Dr. David Wilson, the 10th inaugurated president of Morgan State University, has a long record of accomplishments and more than 30 years of experience in higher education administration.

 

He holds four academic degrees: a B.S. in political science and an M.S. in education from Tuskegee University; a master’s in educational planning and administration from Harvard University; and a doctorate in administration, planning and social policy, also from Harvard.

 

He came to Morgan State from the University of Wisconsin, where he was chancellor of both the University of Wisconsin Colleges, and the University of Wisconsin–Extension. Before that, he held numerous other administrative posts in academia, including vice president and associate provost at Auburn University, and associate provost of Rutgers, the State University of New Jersey.

 

Dr.

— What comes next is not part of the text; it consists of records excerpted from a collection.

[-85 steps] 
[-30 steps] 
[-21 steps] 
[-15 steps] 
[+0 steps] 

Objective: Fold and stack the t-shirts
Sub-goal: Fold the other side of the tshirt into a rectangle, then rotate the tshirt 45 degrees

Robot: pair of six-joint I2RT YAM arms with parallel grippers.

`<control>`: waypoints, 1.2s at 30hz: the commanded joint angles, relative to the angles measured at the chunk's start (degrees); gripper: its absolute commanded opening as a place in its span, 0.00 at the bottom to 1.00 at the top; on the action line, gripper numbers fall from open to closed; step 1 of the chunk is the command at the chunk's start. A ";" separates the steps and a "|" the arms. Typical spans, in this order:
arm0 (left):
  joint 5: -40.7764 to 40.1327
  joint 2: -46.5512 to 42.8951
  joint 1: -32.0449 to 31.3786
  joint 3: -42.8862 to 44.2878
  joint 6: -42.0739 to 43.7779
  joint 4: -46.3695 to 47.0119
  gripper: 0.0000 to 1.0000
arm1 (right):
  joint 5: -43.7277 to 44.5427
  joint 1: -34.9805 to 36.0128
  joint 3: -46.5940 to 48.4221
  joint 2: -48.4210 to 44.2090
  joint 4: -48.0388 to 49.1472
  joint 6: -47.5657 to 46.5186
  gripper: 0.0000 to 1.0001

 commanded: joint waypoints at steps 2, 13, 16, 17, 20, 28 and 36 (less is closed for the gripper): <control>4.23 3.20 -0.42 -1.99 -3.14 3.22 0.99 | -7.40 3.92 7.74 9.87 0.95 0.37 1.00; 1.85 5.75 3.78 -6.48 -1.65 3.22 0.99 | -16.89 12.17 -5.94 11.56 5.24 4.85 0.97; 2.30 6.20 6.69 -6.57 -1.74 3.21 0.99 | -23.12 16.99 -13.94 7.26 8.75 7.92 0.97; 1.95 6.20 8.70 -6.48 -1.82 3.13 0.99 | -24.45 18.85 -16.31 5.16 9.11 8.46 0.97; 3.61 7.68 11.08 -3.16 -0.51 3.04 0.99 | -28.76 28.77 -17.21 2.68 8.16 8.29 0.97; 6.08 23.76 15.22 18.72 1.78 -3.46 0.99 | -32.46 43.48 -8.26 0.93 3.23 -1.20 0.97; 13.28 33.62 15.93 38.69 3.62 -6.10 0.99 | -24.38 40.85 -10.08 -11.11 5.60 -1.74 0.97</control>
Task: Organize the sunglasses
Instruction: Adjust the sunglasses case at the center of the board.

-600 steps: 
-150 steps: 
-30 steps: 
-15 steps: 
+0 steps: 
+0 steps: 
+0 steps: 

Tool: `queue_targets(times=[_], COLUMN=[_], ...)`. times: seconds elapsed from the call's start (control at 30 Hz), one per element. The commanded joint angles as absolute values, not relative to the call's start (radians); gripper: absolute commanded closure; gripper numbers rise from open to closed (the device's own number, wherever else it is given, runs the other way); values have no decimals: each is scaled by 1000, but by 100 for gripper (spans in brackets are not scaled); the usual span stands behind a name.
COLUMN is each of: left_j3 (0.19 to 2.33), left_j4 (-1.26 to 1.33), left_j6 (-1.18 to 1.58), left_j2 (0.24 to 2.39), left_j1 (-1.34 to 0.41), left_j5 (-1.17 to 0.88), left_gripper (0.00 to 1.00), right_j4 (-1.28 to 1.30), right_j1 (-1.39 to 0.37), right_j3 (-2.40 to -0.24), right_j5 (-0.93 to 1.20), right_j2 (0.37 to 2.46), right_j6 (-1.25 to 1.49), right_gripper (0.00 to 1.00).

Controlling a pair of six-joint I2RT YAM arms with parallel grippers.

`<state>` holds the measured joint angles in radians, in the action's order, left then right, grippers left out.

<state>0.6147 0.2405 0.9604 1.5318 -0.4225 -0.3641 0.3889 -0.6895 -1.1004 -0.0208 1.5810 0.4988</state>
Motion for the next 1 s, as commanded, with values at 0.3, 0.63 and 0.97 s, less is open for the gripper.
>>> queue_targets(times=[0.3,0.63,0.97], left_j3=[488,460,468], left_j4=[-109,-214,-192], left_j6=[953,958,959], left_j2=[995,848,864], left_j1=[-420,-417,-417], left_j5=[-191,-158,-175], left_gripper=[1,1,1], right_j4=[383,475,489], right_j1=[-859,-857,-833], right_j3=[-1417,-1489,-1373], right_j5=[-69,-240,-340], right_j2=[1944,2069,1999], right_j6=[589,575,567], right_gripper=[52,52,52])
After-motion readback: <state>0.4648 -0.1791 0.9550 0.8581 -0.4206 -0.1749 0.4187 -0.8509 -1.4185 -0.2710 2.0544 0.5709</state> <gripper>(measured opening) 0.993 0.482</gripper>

Wilson has authored two books and more than 20 articles. Among his many honors, he was named one of the nation’s top 100 leaders in higher education by the American Association of Higher Education in 1998, was selected as one of The Daily Record newspaper’s Influential Marylanders for 2011, and was honored by the University of Alabama with an award for outstanding leadership in engaged scholarship in 2011.

 

He serves on the Boards of Directors of the Greater Baltimore Committee (GBC), the American Council on Education (ACE), the Association of American Colleges and Universities (AAC&U), the Association of Public and Land­Grant Universities (APLU), and on the Governing Board of the Maryland Longitudinal Data System Center. He is a member of the P­20 Leadership Council of Maryland. He is also a member of President Barack Obama’s national Board of Advisors on Historically Black Colleges and Universities.

 

Dr. Wilson’s achievements as leader of Maryland’s public urban university have clearly been strong, but it is the character he brings to the presidency, a character shaped by the intangibles of his background, that is perhaps most impressive of all. He grew up with 10 siblings on a sharecropper farm outside the small town of McKinley, Alabama. Through hard work, tenacity and the encouragement of his father and teachers, he became the first in his family to attend college.